▶ **Problem requirements**
Return every line of the material exactly.

▶ **Exercise input**

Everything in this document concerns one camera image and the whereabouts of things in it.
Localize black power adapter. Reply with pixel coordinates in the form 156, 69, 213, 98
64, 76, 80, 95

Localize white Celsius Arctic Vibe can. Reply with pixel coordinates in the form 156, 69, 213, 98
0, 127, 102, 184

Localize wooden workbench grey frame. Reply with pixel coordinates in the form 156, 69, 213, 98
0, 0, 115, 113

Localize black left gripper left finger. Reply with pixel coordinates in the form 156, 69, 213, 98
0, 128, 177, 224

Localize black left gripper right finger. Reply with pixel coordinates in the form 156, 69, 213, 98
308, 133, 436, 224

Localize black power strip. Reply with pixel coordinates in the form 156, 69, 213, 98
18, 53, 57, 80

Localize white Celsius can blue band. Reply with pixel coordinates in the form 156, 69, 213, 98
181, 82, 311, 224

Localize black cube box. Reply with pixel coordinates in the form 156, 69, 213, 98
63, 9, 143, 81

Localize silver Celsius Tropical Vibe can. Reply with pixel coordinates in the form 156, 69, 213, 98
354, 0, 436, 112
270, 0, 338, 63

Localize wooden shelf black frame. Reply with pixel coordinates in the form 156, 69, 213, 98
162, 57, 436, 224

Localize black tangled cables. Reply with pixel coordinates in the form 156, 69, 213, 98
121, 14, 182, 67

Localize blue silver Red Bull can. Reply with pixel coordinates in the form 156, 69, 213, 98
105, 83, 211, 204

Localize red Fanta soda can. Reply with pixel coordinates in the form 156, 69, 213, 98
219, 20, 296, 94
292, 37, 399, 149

▶ **Written answer**
Everything in this document concerns one camera image and the whereabouts of things in it.
Localize black power adapter. Reply with pixel coordinates in the form 156, 69, 213, 98
64, 76, 80, 95

Localize white Celsius Arctic Vibe can. Reply with pixel coordinates in the form 156, 69, 213, 98
0, 127, 102, 184

Localize wooden workbench grey frame. Reply with pixel coordinates in the form 156, 69, 213, 98
0, 0, 115, 113

Localize black left gripper left finger. Reply with pixel coordinates in the form 156, 69, 213, 98
0, 128, 177, 224

Localize black left gripper right finger. Reply with pixel coordinates in the form 156, 69, 213, 98
308, 133, 436, 224

Localize black power strip. Reply with pixel coordinates in the form 156, 69, 213, 98
18, 53, 57, 80

Localize white Celsius can blue band. Reply with pixel coordinates in the form 156, 69, 213, 98
181, 82, 311, 224

Localize black cube box. Reply with pixel coordinates in the form 156, 69, 213, 98
63, 9, 143, 81

Localize silver Celsius Tropical Vibe can. Reply with pixel coordinates in the form 156, 69, 213, 98
354, 0, 436, 112
270, 0, 338, 63

Localize wooden shelf black frame. Reply with pixel coordinates in the form 156, 69, 213, 98
162, 57, 436, 224

Localize black tangled cables. Reply with pixel coordinates in the form 156, 69, 213, 98
121, 14, 182, 67

Localize blue silver Red Bull can. Reply with pixel coordinates in the form 156, 69, 213, 98
105, 83, 211, 204

Localize red Fanta soda can. Reply with pixel coordinates in the form 156, 69, 213, 98
219, 20, 296, 94
292, 37, 399, 149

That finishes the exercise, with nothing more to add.